YOUR OBJECTIVE
Give again, word for word, every line below from the one that has "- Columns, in" through the one that has "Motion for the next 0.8", both included, and no others.

(Dataset items)
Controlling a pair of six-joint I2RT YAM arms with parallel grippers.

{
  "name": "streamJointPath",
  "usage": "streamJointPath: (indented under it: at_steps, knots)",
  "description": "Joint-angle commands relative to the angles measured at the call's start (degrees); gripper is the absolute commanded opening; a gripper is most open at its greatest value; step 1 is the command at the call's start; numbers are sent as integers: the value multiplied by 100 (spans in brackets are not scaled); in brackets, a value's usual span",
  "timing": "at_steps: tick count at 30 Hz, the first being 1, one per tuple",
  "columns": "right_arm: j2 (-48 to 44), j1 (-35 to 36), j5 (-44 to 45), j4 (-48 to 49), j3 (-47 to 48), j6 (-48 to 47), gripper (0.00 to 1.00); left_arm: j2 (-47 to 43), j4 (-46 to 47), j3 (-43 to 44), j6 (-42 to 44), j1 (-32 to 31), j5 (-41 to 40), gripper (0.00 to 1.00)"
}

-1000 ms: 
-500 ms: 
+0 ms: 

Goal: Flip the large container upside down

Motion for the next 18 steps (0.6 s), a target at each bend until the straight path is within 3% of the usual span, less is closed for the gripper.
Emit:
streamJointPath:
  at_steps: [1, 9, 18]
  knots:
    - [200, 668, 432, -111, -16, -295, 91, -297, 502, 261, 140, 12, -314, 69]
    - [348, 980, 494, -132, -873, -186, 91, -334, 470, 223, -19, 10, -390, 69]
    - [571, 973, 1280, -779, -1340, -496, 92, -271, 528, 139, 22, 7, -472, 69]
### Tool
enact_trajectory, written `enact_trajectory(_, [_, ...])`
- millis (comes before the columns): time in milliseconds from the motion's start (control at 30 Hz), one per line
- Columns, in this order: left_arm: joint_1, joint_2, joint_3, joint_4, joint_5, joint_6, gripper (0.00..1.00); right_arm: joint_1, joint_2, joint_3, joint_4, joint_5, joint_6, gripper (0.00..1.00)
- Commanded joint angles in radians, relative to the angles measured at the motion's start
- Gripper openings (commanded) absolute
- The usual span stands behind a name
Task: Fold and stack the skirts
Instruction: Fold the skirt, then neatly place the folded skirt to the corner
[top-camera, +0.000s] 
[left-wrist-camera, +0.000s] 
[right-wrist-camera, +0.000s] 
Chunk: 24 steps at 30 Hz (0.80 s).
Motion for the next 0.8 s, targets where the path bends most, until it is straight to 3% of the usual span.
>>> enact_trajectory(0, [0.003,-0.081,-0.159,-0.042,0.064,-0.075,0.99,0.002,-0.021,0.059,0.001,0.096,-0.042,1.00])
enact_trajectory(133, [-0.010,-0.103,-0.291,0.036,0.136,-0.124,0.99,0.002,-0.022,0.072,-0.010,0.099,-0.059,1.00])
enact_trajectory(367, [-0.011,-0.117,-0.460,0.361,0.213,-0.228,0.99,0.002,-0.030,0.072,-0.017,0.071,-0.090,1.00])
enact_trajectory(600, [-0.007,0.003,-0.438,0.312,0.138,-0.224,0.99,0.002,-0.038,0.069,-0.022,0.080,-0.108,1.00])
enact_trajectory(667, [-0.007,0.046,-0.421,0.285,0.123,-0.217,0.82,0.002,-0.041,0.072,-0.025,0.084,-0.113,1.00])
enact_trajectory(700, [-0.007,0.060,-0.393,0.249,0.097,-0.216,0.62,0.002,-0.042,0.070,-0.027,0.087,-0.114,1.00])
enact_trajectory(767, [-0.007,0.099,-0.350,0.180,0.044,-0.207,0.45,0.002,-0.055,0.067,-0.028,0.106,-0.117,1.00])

SOLVED EXERCISE
- Columns, in this order: left_arm: joint_1, joint_2, joint_3, joint_4, joint_5, joint_6, gripper (0.00..1.00); right_arm: joint_1, joint_2, joint_3, joint_4, joint_5, joint_6, gripper (0.00..1.00)
- Commanded joint angles in radians, relative to the angles measured at the motion's start
- Gripper openings (commanded) absolute
- The usual span stands behind a name
Task: Fold and stack the skirts
Instruction: Fold the skirt, then neatly place the folded skirt to the corner
[top-camera, +0.000s] 
[left-wrist-camera, +0.000s] 
[right-wrist-camera, +0.000s] 
Chunk: 24 steps at 30 Hz (0.80 s).
Motion for the next 0.8 s, targets where the path bends most, until it is straight to 3% of the usual span.

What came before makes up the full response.